Certbot Invalid response 404

I have used @9peppe method to install it successfully and have just used your method to "remove the well-know" block with equal success.
I'm now sure it was a problem with the code in the service block, although I'm not sure why. But the problem is solved, thank you very much for your help.

If you didn't successfully run the "dry run" certbot command that I just posted above, you haven't actually solved anything yet. :wink:

You also need to run the second certbot command that I just posted above in order to actually update your renewal configuration to avoid using the webroot authenticator.

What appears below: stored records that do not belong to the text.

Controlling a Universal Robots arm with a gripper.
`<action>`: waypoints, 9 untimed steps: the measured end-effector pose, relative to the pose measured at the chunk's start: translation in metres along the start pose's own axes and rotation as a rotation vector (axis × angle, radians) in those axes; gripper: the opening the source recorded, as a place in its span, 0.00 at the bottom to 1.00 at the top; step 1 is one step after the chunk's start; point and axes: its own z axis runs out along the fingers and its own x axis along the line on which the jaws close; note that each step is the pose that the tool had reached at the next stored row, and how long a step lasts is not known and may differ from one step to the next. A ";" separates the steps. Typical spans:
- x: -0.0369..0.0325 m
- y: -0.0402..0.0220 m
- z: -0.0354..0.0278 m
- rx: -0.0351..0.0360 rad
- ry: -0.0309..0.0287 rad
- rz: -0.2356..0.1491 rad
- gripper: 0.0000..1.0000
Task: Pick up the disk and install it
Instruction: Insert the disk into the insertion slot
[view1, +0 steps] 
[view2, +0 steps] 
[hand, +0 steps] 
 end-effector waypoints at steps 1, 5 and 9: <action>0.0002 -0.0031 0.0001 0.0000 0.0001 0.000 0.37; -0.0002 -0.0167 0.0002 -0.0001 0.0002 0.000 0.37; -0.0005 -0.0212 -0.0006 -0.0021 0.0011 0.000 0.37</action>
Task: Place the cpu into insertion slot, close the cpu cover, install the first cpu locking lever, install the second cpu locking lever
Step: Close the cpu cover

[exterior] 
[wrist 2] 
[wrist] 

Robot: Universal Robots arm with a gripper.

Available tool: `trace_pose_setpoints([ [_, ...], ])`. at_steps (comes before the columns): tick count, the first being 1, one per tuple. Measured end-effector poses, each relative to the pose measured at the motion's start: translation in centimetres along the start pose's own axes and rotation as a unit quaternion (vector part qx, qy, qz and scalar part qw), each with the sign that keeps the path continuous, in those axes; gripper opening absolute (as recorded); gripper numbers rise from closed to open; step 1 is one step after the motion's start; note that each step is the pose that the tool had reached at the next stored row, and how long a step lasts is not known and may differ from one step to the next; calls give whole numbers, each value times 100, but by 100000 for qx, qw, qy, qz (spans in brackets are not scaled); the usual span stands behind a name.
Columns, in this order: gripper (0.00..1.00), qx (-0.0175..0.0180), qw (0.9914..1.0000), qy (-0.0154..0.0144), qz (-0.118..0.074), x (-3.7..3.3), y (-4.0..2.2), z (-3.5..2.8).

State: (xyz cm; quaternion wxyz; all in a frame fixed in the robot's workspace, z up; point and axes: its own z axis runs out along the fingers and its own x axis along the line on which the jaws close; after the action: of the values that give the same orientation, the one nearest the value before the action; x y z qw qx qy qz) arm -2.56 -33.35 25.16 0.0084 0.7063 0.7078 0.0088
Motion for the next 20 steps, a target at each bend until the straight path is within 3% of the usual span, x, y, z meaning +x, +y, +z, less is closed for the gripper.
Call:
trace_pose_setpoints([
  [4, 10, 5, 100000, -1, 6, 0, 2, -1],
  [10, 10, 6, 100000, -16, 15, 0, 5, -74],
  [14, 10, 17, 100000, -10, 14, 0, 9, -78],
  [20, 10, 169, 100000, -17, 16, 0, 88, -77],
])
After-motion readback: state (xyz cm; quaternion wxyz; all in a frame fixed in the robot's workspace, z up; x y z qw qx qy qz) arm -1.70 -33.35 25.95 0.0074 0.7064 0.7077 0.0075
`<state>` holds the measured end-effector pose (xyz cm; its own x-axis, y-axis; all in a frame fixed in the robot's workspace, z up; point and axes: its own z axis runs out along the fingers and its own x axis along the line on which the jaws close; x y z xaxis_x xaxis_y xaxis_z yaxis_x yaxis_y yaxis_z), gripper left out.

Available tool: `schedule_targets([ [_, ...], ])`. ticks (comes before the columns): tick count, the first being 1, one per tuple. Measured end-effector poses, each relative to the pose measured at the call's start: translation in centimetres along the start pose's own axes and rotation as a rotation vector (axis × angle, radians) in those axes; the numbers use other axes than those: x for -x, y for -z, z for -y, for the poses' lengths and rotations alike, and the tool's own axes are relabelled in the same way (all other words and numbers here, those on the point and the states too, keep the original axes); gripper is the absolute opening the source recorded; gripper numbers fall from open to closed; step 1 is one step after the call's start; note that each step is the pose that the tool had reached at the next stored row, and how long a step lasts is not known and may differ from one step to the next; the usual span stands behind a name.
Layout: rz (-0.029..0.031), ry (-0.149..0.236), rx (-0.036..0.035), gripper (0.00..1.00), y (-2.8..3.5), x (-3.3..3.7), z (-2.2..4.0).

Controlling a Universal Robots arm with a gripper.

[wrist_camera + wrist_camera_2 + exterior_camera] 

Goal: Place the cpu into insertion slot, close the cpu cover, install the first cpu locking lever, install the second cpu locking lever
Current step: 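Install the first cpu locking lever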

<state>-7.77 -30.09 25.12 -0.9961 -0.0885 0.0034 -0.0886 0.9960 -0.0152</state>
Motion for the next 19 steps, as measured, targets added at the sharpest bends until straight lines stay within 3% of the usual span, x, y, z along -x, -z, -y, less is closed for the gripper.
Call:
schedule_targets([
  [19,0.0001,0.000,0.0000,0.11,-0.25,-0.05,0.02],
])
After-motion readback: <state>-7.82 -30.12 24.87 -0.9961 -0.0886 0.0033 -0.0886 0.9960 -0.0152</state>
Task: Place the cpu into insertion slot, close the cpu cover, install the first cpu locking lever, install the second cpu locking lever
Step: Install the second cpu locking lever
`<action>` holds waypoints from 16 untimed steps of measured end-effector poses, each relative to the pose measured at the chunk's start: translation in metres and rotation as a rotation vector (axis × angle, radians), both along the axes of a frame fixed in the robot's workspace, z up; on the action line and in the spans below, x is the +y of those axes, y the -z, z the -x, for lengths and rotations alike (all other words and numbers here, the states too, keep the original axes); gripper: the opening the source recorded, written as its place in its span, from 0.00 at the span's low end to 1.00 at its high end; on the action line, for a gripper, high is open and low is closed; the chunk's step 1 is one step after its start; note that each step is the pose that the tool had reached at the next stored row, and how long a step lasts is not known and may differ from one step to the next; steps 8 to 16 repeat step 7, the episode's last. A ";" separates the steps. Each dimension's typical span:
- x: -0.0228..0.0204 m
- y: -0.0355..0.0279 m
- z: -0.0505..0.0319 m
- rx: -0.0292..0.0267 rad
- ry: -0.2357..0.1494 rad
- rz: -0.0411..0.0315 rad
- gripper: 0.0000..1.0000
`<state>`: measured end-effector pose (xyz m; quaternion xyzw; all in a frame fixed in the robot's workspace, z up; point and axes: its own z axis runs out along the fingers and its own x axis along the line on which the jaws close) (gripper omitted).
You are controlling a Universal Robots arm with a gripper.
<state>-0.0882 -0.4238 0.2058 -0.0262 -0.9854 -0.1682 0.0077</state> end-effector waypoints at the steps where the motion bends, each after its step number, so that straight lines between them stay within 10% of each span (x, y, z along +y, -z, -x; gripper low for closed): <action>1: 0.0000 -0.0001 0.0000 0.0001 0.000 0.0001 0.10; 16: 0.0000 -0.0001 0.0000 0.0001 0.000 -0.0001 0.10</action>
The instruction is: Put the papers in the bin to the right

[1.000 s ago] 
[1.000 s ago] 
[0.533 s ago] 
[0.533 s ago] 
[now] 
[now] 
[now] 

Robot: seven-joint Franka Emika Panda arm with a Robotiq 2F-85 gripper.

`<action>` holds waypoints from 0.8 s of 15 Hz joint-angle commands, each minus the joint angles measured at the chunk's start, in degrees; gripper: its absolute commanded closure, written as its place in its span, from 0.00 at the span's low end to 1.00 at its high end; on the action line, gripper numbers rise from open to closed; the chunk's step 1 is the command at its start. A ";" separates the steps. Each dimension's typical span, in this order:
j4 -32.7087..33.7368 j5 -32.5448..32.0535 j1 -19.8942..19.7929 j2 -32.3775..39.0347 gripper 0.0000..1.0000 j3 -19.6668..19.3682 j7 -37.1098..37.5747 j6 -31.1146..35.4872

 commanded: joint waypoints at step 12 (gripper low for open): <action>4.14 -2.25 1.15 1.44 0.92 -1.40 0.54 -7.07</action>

You're right, :face_exhaling:
Certbot failed to authenticate some domains (authenticator: nginx). The Certific ate Authority reported these problems:
Domain: cachedesk.com
Type: unauthorized
Detail: 2604:a880:400:d0::201e:5001: Invalid response from https://cachedesk.c om/.well-known/acme-challenge/DX0P-GQsL3Qji3beNAU2BxCzLceVv4EStYw5Q1ixzsI: 404

Domain: www.cachedesk.com
Type: unauthorized
Detail: During secondary validation: 2604:a880:400:d0::201e:5001: Invalid resp onse from https://www.cachedesk.com/.well-known/acme-challenge/vIp4OcUVINL9-M2to 2rhcIzVLSzgAIvAtHs0gLg9aEA: 404

Hint: The Certificate Authority failed to verify the temporary nginx configurati on changes made by Certbot. Ensure the listed domains point to this nginx server and that it is accessible from the internet.

Some challenges have failed.
Ask for help or search for solutions at https://community.letsencrypt.org. See the logfile /var/log/letsencrypt/letsencrypt.log or re-run Certbot with -v for more details.

It still doesn't work. i already delete 'well-know' block,Does this mean there are other errors in the service block?

Oh wait! :hushed:

That's not a primary failure.


Im trying this again.
You have an existing certificate that has exactly the same domains or certificate name you requested and isn't close to expiry.
(ref: /etc/letsencrypt/renewal/cachedesk.com.conf)

What would you like to do?

1: Attempt to reinstall this existing certificate
2: Renew & replace the certificate (may be subject to CA rate limits)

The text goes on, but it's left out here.